_Activity_
Copy, from the entries below, each line where the word "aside" can be found.

======== Materials provided

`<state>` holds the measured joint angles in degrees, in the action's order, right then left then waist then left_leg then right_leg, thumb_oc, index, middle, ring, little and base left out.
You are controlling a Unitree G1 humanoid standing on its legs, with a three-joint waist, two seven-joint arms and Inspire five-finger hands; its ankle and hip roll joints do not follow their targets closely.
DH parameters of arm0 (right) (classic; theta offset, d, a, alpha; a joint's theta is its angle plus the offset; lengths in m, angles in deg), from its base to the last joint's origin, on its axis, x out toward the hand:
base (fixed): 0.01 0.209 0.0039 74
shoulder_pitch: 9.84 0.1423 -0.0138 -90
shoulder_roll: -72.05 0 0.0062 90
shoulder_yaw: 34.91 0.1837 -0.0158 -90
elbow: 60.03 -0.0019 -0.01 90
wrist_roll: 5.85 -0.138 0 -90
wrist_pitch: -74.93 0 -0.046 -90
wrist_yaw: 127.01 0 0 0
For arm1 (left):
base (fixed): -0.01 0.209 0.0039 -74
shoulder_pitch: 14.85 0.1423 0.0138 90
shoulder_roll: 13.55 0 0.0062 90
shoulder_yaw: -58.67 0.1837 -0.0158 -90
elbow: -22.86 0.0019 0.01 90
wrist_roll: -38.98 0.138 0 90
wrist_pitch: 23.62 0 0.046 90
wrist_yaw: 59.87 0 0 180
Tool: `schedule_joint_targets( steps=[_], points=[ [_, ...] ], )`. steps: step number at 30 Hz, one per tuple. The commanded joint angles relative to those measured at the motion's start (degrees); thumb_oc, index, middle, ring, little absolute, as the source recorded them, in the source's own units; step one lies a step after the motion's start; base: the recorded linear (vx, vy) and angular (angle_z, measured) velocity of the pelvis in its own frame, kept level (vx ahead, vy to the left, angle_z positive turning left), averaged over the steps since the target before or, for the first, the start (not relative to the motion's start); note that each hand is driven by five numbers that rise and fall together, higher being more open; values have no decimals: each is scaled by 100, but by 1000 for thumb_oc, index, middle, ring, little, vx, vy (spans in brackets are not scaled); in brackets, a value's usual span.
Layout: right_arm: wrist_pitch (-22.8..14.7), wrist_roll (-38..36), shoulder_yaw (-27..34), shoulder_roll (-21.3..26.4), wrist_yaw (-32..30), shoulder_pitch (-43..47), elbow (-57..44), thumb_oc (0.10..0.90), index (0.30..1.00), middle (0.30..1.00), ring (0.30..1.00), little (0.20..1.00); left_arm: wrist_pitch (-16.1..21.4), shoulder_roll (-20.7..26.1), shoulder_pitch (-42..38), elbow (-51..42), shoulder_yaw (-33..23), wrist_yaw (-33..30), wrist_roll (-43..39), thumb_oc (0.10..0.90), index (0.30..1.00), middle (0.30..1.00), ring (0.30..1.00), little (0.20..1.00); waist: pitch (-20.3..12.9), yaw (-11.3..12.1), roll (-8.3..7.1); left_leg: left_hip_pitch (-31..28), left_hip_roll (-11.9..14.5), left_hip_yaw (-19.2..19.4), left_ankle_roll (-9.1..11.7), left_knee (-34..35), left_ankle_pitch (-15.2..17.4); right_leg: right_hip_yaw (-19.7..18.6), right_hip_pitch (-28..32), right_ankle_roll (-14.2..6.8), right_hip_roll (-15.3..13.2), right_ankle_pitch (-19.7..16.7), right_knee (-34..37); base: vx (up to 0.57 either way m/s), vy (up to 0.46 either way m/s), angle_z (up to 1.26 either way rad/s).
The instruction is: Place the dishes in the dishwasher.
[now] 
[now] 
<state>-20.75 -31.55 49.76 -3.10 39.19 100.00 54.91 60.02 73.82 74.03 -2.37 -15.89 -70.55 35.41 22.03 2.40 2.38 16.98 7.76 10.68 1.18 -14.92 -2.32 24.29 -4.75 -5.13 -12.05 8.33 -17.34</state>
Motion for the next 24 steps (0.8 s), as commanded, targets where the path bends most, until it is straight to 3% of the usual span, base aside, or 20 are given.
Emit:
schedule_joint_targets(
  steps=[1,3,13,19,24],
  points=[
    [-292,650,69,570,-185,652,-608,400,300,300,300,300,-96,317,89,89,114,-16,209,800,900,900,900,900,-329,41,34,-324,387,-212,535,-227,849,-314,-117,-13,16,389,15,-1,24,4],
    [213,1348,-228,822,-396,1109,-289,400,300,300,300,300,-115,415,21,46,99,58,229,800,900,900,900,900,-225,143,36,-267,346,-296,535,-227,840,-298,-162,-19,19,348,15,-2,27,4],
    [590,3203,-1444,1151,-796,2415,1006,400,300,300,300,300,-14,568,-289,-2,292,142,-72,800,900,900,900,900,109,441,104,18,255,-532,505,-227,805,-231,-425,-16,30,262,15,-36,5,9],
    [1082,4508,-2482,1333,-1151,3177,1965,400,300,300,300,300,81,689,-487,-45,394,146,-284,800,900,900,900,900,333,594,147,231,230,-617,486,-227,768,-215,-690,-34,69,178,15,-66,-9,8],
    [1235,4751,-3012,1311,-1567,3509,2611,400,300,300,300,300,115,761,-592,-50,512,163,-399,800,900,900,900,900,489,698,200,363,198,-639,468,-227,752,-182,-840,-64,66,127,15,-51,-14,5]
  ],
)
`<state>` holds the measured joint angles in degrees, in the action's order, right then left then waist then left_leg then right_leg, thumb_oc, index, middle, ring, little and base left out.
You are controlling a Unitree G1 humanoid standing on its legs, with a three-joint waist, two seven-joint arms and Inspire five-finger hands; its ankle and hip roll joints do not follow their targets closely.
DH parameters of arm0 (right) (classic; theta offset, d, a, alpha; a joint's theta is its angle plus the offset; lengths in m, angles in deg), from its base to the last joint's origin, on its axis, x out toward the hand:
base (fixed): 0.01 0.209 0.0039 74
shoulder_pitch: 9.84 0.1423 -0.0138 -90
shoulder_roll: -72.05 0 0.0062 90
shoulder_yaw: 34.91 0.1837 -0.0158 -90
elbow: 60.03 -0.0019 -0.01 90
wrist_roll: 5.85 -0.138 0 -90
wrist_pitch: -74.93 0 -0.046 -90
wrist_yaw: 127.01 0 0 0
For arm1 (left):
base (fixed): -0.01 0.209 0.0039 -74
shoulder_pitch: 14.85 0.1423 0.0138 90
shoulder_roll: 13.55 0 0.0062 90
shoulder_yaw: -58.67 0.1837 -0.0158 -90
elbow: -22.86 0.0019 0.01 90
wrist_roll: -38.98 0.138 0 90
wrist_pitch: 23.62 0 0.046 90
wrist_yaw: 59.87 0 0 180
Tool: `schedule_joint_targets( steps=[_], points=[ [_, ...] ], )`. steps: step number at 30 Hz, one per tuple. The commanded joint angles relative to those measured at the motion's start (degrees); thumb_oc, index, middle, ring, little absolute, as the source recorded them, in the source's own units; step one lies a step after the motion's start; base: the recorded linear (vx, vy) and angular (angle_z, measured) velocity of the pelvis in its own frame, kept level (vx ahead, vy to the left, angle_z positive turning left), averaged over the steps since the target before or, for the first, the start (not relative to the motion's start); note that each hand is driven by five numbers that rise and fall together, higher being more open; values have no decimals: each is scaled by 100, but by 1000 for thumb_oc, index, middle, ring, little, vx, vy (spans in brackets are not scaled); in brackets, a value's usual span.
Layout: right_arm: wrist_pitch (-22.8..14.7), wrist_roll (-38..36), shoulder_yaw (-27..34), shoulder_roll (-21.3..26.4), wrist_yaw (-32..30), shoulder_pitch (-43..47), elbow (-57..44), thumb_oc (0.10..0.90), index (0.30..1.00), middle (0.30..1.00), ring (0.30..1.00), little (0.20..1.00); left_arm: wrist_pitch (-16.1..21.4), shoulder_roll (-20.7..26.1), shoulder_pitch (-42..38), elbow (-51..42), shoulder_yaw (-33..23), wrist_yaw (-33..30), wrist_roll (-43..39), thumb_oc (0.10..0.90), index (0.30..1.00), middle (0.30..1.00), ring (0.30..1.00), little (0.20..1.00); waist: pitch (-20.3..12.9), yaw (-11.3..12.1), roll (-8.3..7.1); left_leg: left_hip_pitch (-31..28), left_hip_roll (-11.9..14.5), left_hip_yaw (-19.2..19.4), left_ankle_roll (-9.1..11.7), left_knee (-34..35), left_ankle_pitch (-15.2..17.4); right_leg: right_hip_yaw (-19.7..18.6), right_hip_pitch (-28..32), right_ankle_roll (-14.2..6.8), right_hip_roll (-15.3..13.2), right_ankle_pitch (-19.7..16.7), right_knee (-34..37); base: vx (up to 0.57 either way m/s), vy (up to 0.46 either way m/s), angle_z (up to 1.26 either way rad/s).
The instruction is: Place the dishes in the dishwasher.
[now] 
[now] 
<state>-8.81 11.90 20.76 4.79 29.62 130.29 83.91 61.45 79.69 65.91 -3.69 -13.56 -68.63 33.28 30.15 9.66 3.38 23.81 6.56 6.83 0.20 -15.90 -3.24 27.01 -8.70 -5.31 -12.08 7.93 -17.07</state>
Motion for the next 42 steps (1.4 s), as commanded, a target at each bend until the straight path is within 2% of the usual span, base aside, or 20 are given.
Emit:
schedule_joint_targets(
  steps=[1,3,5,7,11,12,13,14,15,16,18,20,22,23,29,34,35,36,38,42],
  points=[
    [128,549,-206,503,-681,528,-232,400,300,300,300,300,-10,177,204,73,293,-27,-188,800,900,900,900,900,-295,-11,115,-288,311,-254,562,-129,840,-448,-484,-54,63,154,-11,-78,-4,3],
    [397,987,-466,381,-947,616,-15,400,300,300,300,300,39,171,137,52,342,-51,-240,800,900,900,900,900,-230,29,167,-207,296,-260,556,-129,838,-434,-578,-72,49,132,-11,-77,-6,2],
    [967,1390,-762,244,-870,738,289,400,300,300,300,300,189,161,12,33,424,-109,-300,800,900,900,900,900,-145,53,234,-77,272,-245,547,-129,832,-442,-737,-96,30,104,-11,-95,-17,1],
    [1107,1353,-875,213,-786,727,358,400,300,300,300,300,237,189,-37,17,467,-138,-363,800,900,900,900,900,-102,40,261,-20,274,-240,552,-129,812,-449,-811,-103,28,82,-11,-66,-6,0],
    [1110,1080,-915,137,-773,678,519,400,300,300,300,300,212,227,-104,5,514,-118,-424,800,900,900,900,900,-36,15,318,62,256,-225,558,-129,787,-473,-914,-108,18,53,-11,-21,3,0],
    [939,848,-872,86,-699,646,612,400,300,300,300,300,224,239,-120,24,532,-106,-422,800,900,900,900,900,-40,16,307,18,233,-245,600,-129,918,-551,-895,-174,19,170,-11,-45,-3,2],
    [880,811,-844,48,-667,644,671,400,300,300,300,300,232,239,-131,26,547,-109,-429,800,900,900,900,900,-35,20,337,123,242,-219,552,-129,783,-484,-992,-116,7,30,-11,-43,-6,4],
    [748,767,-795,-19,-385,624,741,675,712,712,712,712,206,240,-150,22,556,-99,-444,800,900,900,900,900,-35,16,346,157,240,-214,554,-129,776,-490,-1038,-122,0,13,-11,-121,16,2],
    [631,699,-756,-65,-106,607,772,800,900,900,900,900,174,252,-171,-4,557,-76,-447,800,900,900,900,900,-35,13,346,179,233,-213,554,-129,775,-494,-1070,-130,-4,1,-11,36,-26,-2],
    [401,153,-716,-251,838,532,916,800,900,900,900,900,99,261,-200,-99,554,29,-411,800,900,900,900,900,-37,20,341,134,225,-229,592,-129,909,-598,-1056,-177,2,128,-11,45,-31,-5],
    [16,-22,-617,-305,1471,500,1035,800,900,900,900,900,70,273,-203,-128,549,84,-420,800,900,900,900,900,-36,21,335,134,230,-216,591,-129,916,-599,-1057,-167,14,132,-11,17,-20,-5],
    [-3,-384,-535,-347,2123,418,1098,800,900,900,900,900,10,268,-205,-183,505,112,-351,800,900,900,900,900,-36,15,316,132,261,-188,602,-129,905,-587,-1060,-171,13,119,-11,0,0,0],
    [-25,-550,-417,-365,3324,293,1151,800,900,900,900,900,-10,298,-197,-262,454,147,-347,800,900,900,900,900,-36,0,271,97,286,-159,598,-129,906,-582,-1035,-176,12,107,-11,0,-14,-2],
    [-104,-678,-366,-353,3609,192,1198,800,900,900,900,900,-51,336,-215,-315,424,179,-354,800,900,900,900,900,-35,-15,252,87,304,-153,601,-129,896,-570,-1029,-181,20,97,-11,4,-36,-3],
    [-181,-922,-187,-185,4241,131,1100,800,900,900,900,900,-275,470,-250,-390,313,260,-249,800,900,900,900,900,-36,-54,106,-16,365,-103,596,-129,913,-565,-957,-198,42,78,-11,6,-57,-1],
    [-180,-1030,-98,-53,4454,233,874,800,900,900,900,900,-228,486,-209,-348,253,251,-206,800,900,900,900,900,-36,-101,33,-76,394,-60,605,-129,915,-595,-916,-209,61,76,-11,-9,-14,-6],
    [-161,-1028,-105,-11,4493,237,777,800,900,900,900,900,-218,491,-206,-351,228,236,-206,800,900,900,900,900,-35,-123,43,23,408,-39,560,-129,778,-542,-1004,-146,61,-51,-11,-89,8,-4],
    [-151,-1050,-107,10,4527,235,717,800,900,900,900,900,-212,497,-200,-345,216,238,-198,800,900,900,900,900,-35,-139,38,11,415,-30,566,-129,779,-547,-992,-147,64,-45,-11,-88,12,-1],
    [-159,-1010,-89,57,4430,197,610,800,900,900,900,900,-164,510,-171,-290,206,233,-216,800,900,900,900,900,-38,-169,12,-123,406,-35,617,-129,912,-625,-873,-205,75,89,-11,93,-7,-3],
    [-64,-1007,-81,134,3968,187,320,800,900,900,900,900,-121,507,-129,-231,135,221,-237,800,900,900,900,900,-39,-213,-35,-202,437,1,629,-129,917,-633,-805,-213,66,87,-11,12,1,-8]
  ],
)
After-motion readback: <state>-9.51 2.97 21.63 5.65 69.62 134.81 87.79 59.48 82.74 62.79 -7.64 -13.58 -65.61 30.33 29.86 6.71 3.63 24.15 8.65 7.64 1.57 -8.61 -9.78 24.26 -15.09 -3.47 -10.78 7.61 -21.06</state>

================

_Task solution_
Motion for the next 24 steps (0.8 s), as commanded, targets where the path bends most, until it is straight to 3% of the usual span, base aside, or 20 are given.
Motion for the next 42 steps (1.4 s), as commanded, a target at each bend until the straight path is within 2% of the usual span, base aside, or 20 are given.

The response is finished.